The Crusaders playing the Rebels in a Super Rugby warm-up in Singapore makes sense too, with Asia clamouring for more and more and embracing the game with open arms.

The common themes? Ambassadorial work for the game in new markets, bringing in new faces and fans to the game, possibly not absolutely the biggest matches of the season.

But Saracens' decision to take their Heineken Cup tie with Biarritz to Cape Town still rankles. It's not as if South Africa needs more rugby, nor is it that new faces and fans will come to the game. It's a huge game too, one that will go some way to defining both clubs' seasons, and one that has been made considerably less accessible for Biarritz's notoriously vocal travelling fans, never mind Saracens'.

Is this really a business decision in the greater interests of the game? Or is it merely a quid pro quo arrangement concerning the number of South Africans Saracens have enjoyed the services of down recent years, or concerning the development partnership between the Stormers and Sarries? Whatever it is, it does not hit the notes of curiosity value or fanbase expansion the other ones do… it mostly smells of making it as difficult as possible for a fierce Heineken Cup contender.


So now the dust has settled, it appears Peter de Villiers is not quite at the 'end of the road' he talked about in the aftermath of South Africa's World Cup exit and he is to re-apply for his job.

It's an odd turnaround, although the predictable is generally pretty far away from what PDV says or does.

But was it his decision? Or has he perhaps been nudged by someone higher up who, having realised that all the best candidates for the job have ruled themselves out of contention one by one bar Allister Coetzee, who does not entirely represent the tactical progress South African rugby looks to need, reckons re-employing PDV might be a case of better the devil you know?

Watching that storyline unfold is going to be fascinating over the coming weeks.


Europe's clubs are now back in action and replete with World Cup warriors, but the two stories to watch over the coming weeks up north are at Wasps and Perpignan.

It takes a grim situation indeed to make a servant of 14 years walk out on his final club contract, but Simon Shaw appears to have done just that with his signing at Toulon from Wasps. Shaun Edwards is gone also, also strangely in the middle of the season.

Rumours are rife of internal unrest at the club, personality clashes upstairs in the boardroom, confusion over the long-term vision. It truly looks to be the end of an era at the moment.

Meanwhile, Perpignan's struggles from last season continue apace. Winless in five, smashed at home by Clermont, in the throes of an injury crisis, no Heineken Cup… it probably wasn't what James Hook envisioned getting himself into when he put pen to paper.

Word is that Hook has been welcomed with open arms by the Catalan faithful as a potential saviour, with his display in defeat against Toulouse on Saturday doing little to alleviate that hope. But the fans in general are extremely restless, which in Perpignan equates to volatile. Coach Jacques Delmas, who ultimately paid a price for Biarritz's fall from grace over the past three years, must feel like he's out of the frying pan into the fire!

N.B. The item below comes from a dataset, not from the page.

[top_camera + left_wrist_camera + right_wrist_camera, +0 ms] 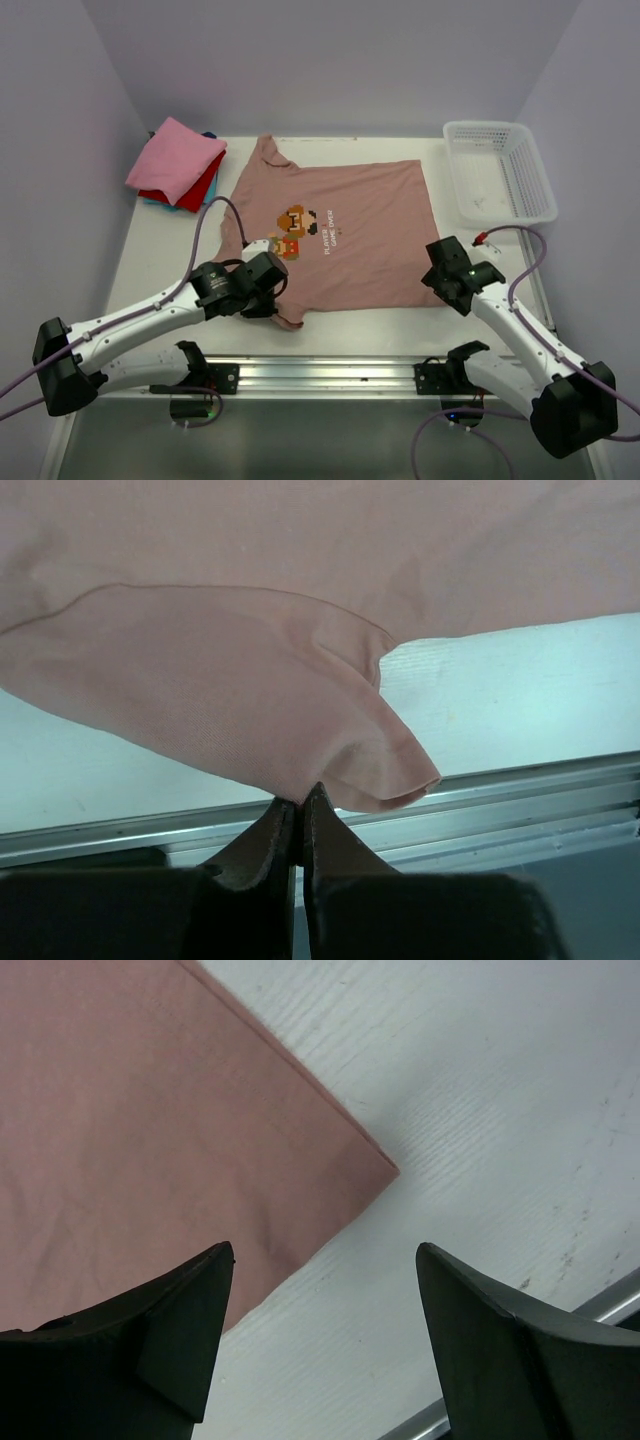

Finally, it's difficult to suppress a grin at the state of the RFU at the moment. Martyn Thomas' last act as Chairman, CEO and a myriad of other positions, was to fail to convince the Professional Game Board (PGB), a hitherto unknown council of powerbrokers, of the need for an externally-conducted review of England's World Cup performance. The PGB got all stubborn because Thomas went ahead without their ratification.

Thomas thus cut across some contractual obligations, ploughed through some procedural fine print… basically, he got all decisive and others' egos got trampled on as a result.

We've heard that one before about Thomas, just as we have also heard the one about Rob Andrew doing extremely little. Yet he is likely to be the one tasked by this new PGB with the review, unless the RFU council looks elsewhere, whereupon there'll be a fallout, resignations, back-stabbing, new committees formed. And the new committees will look outside the box for a new leader, whereupon Rob Andrew will probably present himself… goodness knows how it will end. You couldn't write it.